Aim of the exercise: Take the records below from their first line to the line with "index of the", and restate those lines word for word.

Dataset excerpts:
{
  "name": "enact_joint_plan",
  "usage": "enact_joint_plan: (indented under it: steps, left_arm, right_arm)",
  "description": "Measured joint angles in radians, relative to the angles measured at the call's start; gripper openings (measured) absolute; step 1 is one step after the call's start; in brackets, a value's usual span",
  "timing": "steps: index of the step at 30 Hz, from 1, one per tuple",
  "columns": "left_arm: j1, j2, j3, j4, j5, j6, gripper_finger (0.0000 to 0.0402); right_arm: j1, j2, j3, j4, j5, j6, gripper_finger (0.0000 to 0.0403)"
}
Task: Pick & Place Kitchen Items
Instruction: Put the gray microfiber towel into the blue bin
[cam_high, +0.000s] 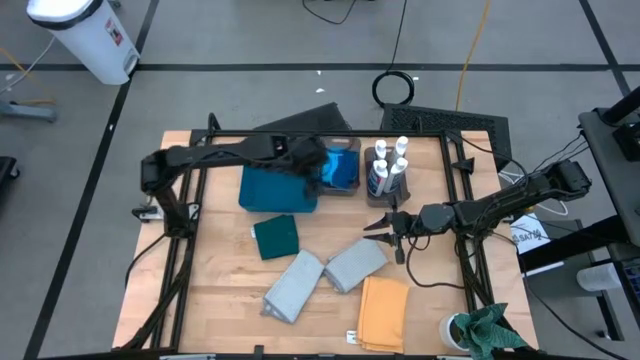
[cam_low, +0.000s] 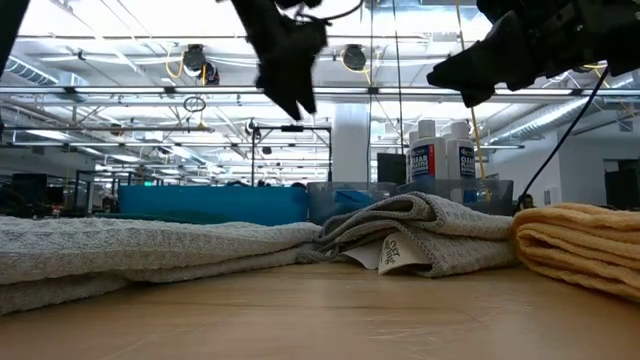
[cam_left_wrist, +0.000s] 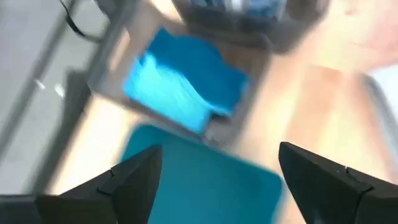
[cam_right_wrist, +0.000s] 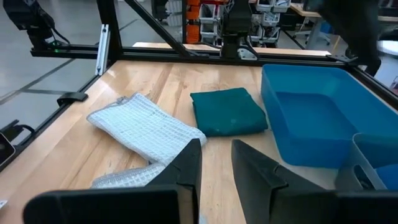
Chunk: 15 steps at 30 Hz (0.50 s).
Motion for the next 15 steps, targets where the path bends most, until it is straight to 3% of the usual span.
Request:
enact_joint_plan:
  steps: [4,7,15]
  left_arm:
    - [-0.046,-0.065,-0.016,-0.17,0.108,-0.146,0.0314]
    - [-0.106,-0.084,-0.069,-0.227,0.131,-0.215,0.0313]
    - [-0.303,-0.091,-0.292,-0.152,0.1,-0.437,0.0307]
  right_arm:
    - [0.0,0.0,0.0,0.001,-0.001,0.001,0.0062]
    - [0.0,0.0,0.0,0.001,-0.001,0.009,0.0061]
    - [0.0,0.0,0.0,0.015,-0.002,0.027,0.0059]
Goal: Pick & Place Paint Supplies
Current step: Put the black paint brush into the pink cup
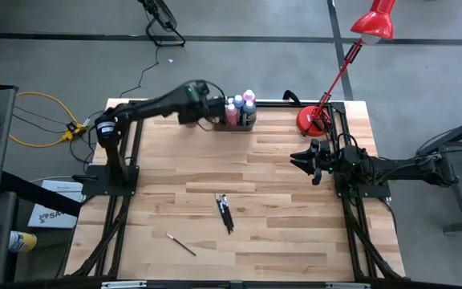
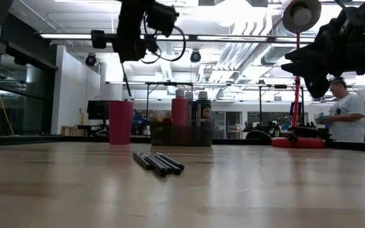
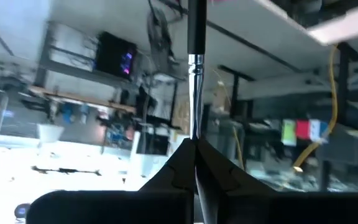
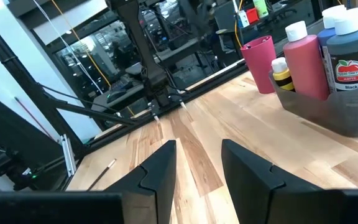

Result of the exercise:
{
  "name": "enact_joint_plan",
  "usage": "enact_joint_plan: (indented under it: steps, left_arm, right_arm)",
  "description": "Measured joint angles in radians, relative to the angles measured at the call's start; gripper openings (measured) absolute; step 1 is one step after the call's start; in brackets, a value's usual span",
  "timing": "steps: index of the step at 30 Hz, from 1, one per tuple",

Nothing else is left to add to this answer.